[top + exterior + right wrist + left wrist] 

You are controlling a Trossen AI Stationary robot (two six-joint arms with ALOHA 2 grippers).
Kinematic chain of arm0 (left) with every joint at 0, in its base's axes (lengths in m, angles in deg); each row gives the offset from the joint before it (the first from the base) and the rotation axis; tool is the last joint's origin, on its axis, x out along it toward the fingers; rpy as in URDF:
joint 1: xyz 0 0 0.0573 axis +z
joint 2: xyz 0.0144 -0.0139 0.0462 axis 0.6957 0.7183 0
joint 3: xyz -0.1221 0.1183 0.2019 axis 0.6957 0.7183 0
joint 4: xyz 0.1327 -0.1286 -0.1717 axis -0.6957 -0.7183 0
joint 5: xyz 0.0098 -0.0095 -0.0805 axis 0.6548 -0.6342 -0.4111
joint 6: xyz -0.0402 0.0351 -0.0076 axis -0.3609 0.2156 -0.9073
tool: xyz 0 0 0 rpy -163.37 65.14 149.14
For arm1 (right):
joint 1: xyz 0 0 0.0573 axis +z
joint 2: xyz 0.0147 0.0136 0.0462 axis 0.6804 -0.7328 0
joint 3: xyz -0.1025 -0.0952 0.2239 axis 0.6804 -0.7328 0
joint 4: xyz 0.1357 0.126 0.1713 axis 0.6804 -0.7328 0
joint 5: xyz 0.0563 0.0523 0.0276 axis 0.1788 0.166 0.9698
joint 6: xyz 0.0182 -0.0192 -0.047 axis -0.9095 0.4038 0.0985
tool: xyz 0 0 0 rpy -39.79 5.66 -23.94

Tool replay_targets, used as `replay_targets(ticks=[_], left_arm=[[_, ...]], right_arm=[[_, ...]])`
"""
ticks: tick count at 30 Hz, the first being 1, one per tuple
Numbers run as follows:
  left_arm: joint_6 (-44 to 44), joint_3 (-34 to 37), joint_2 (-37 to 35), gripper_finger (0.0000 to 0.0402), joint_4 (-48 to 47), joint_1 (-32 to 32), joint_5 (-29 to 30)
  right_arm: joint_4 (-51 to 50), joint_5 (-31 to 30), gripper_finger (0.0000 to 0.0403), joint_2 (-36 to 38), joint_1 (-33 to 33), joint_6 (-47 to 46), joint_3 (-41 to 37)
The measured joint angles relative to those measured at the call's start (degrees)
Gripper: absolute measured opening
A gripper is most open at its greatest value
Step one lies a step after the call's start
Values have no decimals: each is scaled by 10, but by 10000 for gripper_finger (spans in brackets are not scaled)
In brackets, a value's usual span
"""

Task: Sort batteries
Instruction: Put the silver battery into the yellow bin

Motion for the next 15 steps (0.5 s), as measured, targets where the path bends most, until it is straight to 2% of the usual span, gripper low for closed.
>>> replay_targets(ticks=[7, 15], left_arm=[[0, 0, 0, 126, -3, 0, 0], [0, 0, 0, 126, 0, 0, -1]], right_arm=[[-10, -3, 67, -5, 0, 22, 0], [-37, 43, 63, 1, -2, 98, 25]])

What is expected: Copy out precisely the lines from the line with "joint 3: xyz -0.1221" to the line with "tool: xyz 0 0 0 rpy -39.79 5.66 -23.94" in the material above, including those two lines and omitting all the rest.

Exercise answer:
joint 3: xyz -0.1221 0.1183 0.2019 axis 0.6957 0.7183 0
joint 4: xyz 0.1327 -0.1286 -0.1717 axis -0.6957 -0.7183 0
joint 5: xyz 0.0098 -0.0095 -0.0805 axis 0.6548 -0.6342 -0.4111
joint 6: xyz -0.0402 0.0351 -0.0076 axis -0.3609 0.2156 -0.9073
tool: xyz 0 0 0 rpy -163.37 65.14 149.14
For arm1 (right):
joint 1: xyz 0 0 0.0573 axis +z
joint 2: xyz 0.0147 0.0136 0.0462 axis 0.6804 -0.7328 0
joint 3: xyz -0.1025 -0.0952 0.2239 axis 0.6804 -0.7328 0
joint 4: xyz 0.1357 0.126 0.1713 axis 0.6804 -0.7328 0
joint 5: xyz 0.0563 0.0523 0.0276 axis 0.1788 0.166 0.9698
joint 6: xyz 0.0182 -0.0192 -0.047 axis -0.9095 0.4038 0.0985
tool: xyz 0 0 0 rpy -39.79 5.66 -23.94

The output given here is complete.